If they end up not being compatible, the donor can participate in a paired exchange program to garner a match.

Since 1963, more than half of the transplants performed at the M Health Fairview University of Minnesota Medical Center have involved living donor kidneys and most come from relatives, Doyle said.

Until Mertens' family put out a Facebook plea, Durga, 38, never thought about being a living donor.

"I didn't know that there was an organ donor database of people who are willing to donate an organ," she said.

But Durga had long wanted to do something big for someone else.

"I just never knew how," she said. "I'm a teacher and I don't make a lot of money, so I can't do a lot of things that way."

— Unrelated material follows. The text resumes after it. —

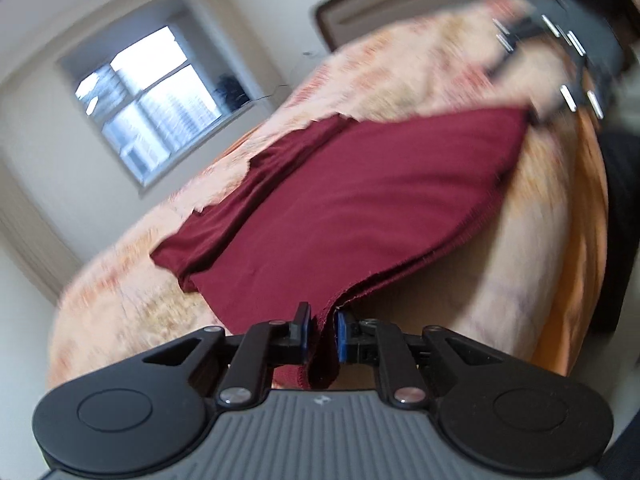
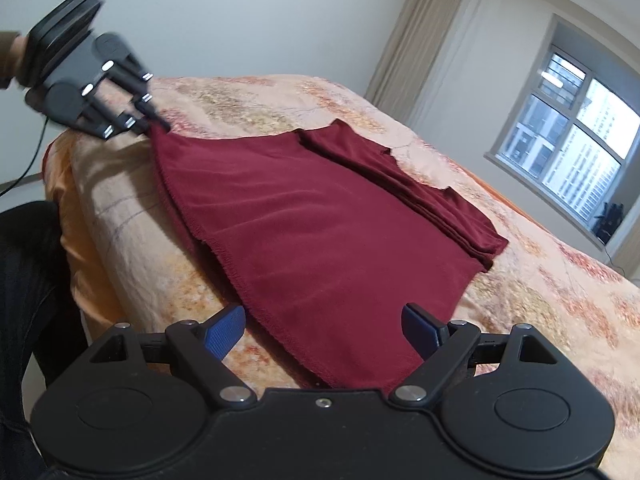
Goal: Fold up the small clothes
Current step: 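Grasp the opposite side edge with the right tool while the left tool holds its edge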
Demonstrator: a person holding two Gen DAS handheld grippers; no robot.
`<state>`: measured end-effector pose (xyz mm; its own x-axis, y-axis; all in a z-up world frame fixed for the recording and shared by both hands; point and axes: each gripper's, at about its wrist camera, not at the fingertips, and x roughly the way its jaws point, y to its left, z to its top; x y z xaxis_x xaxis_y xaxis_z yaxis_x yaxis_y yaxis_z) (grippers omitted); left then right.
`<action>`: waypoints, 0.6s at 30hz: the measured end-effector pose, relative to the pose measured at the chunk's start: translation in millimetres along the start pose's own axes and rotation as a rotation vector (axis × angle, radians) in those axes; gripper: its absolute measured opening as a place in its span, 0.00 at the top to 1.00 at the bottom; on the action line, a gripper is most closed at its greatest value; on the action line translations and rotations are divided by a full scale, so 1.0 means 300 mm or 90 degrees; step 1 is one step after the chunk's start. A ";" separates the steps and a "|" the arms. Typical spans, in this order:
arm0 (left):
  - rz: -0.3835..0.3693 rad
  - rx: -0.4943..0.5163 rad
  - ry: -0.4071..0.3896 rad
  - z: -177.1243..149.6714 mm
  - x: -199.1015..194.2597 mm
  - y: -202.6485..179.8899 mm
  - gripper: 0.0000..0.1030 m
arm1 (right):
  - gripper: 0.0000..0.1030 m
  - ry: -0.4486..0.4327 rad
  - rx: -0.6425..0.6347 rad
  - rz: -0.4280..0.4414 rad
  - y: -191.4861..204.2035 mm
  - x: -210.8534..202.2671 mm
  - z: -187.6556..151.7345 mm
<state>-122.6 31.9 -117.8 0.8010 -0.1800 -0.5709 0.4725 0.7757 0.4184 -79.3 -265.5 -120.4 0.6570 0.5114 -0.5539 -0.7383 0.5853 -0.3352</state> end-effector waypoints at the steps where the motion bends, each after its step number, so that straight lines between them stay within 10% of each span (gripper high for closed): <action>1: -0.007 -0.034 0.000 0.006 0.004 0.028 0.86 | 0.21 0.001 -0.009 0.002 0.003 0.006 0.000; 18: -0.050 -0.283 0.013 0.018 0.087 0.214 0.86 | 0.61 0.050 -0.217 -0.040 0.078 0.064 -0.093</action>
<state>-69.3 73.9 -102.1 0.7593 -0.2409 -0.6046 0.3245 0.9454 0.0308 -88.3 -259.7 -160.2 0.6988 0.4237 -0.5763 -0.7140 0.3639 -0.5982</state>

Donating a kidney didn't seem like a big sacrifice, said Durga, an energetic woman who walks four to 10 miles a day to exercise her dog, visit with friends or check in on students who are distance learning. Still, even a minimally invasive surgery to donate a kidney has risks, she acknowledged. And it likely would mean some physical limitations for two months until she fully recovered.

But this could literally save someone's life, Durga said. "Why wouldn't you [do it]?" she added.

So amid lockdowns and social distancing to curb the spread of COVID-19, Durga texted Mertens' wife, who once provided day care to her three children, and said that she was filling out the online forms to be a donor. She eventually became one of the first donors approved by U doctors using a virtual format.

Durga sent them a cheek swab to provide necessary DNA information and spent fours hours in separate online virtual meetings with a nephrologist, transplant surgeon, nutritionist, social worker and transplant coordinator. Then came the in-person meetings, blood and urine tests and imaging work.

As soon as she got word in late spring that she was a match, she stood in Mertens' driveway to announce the news with a shirt she crafted to say "DONOR."

"It brought a few tears to my eyes," Mertens recalled. "I'm not much for expressing myself."

And he admits he's not much of a hugger.

"But I had to," he said. "She was giving me her kidney. It's quite the honor that someone would give you their kidney. You will appreciate them for the rest of your life. She's just a wonderful woman."

The weeks that followed brought some anxious moments for Mertens.

"You don't know how it's going to turn out," he said.

But Durga was always calm, and when Mertens followed her into the hospital July 3 for the lifesaving organ exchange, he felt reassured.

"If Erin could do it, I could do it," Mertens said.

Months later, the two are back to work and their routines. Mertens is grateful he no longer is tethered to dialysis and his home. He has more time for family and friends and, maybe, a little golfing.

"I can live again," he said.

Durga is happy to be a part of that.

"I think there are a lot more people like me," she said. "I think there are a lot of people who want to do good in the world but many don't see the opportunity."